What the exercise asks — When writing out the entries below, keep only the lines from the line with "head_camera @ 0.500" to the line with "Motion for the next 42", both included, exactly as they are, and leave the pictures aside.

——

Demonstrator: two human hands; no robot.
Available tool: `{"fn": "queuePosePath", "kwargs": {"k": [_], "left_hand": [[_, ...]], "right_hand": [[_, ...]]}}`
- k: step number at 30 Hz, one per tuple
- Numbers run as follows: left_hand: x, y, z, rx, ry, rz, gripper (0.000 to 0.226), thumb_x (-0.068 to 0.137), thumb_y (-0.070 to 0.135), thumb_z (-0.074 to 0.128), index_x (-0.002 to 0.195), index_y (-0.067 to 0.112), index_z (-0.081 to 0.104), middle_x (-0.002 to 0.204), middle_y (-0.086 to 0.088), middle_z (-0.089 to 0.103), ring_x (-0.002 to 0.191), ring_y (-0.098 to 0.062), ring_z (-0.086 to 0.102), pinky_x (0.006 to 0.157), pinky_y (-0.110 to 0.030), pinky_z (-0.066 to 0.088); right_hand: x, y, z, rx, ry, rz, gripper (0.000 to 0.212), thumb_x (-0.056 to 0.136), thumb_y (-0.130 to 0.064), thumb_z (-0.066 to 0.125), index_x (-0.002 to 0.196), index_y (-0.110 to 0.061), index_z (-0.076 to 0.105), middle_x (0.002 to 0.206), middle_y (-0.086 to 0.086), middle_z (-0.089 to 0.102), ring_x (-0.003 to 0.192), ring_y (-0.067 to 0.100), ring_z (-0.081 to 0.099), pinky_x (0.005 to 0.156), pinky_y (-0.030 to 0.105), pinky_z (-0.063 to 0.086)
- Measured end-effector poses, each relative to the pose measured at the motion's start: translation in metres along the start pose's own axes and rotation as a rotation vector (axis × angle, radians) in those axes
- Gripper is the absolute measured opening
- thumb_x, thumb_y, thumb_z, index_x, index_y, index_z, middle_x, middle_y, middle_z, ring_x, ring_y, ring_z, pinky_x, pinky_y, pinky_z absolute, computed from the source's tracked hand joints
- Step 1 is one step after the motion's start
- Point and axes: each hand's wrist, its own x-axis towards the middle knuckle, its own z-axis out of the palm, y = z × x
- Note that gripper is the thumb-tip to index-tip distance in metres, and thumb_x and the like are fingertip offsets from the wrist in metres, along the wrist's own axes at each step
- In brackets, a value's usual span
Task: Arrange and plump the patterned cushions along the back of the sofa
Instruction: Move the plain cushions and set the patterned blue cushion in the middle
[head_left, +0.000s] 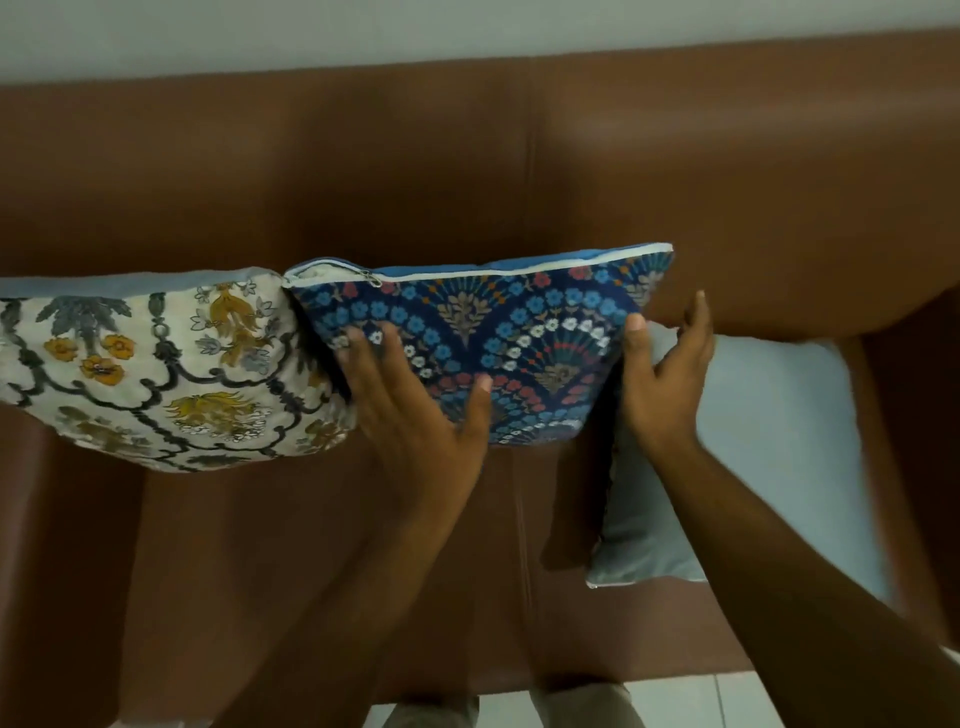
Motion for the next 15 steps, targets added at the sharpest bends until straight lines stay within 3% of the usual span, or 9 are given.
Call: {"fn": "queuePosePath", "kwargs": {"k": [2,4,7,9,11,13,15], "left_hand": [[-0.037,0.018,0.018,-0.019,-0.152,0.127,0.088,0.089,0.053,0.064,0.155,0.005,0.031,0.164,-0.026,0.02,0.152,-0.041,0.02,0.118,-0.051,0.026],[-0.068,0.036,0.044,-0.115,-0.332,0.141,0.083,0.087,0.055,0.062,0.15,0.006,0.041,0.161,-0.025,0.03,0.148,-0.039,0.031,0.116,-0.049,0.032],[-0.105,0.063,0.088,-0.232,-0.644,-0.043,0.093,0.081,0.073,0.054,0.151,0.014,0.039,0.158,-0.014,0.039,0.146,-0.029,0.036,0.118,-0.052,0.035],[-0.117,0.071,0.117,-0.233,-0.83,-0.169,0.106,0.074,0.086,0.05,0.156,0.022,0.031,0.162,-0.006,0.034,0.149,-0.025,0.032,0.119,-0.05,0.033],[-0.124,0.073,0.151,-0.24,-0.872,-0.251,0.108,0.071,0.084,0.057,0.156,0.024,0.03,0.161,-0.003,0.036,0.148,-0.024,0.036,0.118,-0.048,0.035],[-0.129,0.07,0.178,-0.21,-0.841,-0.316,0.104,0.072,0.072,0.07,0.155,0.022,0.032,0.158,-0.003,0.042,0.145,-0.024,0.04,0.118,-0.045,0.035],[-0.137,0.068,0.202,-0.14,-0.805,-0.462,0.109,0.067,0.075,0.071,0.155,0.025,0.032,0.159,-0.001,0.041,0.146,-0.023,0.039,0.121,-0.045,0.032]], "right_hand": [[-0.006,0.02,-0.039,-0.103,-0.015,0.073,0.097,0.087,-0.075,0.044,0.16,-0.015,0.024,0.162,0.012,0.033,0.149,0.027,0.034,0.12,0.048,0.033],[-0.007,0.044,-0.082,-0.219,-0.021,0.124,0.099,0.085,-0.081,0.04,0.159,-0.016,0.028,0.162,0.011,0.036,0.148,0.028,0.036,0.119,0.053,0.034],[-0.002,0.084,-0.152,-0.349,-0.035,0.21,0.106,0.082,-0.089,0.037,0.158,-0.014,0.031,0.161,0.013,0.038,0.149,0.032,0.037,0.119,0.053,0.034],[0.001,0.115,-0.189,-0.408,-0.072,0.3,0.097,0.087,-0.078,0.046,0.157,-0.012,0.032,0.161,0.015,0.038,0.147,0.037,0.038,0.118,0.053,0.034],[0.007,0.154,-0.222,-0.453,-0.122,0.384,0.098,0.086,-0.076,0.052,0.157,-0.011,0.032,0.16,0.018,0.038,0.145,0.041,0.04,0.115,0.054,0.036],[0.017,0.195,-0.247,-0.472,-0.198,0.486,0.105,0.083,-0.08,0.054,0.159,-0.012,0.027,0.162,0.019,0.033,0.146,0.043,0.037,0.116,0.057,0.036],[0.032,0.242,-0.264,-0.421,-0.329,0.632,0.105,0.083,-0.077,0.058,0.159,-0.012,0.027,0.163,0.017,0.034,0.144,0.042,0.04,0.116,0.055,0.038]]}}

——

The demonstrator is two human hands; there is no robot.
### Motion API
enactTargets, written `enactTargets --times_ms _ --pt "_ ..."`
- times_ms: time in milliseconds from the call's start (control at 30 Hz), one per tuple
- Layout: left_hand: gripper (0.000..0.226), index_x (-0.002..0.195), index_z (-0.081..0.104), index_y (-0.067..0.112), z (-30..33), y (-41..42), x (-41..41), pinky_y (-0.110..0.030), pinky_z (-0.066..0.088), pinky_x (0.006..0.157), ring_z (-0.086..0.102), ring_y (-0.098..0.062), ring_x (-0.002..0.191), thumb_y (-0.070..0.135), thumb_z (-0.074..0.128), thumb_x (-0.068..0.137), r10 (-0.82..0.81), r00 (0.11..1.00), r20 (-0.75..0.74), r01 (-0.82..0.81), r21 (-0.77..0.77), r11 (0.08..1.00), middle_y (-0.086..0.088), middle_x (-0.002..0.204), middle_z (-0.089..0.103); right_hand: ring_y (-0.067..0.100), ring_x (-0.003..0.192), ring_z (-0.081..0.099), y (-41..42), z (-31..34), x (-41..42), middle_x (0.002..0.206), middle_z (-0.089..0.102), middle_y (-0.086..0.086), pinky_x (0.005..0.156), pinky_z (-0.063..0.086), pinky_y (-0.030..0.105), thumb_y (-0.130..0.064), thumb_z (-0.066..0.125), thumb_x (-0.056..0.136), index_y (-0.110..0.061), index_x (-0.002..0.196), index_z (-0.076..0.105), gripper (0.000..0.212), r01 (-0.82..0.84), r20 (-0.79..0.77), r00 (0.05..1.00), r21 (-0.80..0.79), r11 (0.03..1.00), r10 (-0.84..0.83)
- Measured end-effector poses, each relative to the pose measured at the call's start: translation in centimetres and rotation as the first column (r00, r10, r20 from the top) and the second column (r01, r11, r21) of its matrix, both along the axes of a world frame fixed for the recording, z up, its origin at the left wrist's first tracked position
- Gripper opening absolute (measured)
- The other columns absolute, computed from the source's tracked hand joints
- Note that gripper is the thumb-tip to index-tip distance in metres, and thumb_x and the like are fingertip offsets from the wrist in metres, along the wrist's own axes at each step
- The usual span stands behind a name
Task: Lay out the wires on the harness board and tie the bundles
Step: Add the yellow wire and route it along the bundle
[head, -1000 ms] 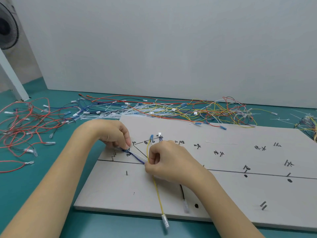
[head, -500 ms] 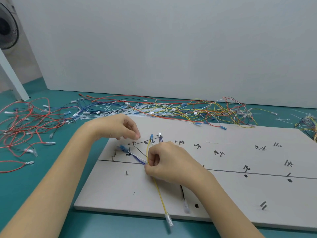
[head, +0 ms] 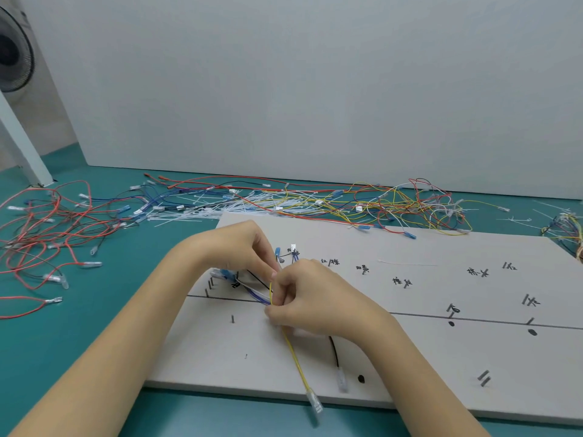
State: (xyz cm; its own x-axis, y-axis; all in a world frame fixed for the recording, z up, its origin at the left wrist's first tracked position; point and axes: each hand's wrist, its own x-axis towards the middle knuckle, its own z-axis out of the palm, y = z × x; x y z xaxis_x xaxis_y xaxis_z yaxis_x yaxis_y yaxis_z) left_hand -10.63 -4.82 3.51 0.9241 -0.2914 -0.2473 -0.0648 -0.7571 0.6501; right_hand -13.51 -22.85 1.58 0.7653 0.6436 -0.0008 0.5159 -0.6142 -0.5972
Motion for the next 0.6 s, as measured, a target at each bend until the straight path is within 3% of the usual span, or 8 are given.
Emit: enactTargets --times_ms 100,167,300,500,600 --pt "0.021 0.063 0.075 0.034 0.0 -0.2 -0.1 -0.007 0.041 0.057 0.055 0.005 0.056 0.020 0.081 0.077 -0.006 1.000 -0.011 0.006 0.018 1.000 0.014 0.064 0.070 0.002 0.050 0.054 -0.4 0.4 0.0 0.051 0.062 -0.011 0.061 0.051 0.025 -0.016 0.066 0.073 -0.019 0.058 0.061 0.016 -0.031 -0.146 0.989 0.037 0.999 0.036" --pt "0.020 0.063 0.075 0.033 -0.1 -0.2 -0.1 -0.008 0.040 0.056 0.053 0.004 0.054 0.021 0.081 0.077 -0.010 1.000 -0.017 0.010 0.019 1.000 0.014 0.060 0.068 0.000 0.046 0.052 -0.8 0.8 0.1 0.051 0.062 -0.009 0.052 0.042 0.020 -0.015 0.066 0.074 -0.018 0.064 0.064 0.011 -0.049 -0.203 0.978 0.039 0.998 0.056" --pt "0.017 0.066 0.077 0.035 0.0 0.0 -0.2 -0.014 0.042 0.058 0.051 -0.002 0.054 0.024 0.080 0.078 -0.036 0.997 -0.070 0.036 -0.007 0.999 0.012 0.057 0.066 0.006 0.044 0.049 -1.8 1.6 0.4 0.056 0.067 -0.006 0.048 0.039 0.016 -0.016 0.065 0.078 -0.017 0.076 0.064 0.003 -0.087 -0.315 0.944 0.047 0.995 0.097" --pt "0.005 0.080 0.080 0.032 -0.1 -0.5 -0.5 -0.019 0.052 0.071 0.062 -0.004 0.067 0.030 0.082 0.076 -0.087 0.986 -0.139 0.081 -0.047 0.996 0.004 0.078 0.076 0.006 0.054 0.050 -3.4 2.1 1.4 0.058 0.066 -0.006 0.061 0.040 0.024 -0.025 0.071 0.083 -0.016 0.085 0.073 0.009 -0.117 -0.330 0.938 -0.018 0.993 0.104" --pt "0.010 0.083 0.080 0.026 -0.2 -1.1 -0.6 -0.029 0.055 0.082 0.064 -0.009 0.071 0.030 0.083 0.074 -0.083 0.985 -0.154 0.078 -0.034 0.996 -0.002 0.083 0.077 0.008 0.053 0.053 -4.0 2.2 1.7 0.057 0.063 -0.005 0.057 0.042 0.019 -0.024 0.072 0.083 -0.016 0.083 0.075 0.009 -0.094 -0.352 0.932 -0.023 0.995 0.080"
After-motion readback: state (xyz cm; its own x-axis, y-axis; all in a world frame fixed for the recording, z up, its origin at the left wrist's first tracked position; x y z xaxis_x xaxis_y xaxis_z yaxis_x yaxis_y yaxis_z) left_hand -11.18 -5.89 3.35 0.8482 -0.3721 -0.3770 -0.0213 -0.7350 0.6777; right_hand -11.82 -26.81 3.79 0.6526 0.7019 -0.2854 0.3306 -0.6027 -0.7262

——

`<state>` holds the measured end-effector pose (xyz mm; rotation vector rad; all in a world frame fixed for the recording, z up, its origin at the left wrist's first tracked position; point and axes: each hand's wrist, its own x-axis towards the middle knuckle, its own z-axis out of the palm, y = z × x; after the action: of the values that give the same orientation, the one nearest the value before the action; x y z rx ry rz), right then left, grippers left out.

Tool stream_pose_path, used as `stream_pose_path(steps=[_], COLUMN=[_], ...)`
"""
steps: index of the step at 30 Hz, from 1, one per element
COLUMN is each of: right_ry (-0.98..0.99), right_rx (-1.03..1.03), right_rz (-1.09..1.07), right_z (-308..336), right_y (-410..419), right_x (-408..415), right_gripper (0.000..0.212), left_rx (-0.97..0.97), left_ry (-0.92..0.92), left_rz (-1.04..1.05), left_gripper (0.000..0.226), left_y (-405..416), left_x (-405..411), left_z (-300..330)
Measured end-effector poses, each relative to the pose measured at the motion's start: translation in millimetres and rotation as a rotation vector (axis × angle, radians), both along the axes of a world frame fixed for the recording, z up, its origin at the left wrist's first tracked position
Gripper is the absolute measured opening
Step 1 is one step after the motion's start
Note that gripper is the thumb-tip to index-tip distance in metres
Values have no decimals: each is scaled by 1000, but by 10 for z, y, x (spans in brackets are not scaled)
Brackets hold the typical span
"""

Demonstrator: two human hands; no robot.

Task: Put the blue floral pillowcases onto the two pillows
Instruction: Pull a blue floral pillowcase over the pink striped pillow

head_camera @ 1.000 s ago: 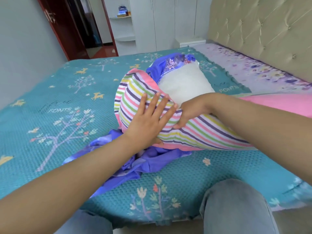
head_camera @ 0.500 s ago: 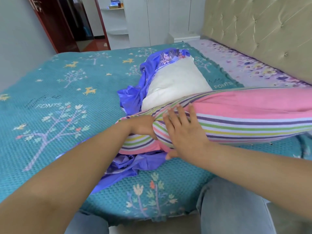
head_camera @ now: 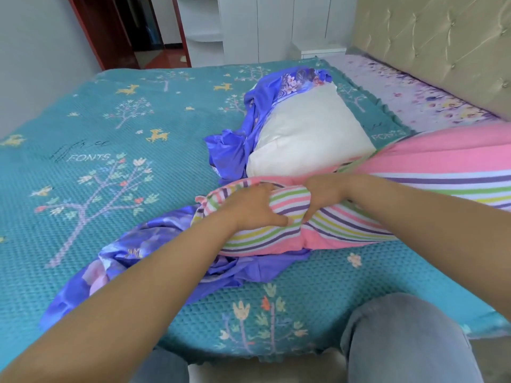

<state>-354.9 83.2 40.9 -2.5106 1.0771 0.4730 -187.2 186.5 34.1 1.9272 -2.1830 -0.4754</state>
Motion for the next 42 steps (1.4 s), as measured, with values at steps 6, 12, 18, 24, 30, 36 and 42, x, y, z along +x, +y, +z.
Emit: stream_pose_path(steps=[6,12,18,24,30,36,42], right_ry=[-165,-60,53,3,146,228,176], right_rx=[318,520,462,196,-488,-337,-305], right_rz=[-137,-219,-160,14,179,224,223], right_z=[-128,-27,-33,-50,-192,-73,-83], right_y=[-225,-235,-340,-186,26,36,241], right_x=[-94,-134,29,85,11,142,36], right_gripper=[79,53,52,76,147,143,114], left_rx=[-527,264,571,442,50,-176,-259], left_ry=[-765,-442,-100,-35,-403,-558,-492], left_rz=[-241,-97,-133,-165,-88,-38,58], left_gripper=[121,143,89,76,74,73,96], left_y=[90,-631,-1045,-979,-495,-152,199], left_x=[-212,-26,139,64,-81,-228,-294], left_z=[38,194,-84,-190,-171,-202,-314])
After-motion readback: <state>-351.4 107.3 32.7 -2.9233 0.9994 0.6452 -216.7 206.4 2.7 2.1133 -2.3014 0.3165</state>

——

Result —
head_camera @ 0.500 s ago: 
head_camera @ now: 

<state>-354.9 83.2 40.9 -2.5106 1.0771 0.4730 -187.2 186.5 34.1 1.9272 -2.1830 -0.4754</state>
Motion for the next 42 steps (1.4 s), as measured, with values at steps 6, 12, 18, 24, 30, 36 and 42, x, y, z along +x, +y, +z.

Nothing remains open in this exercise.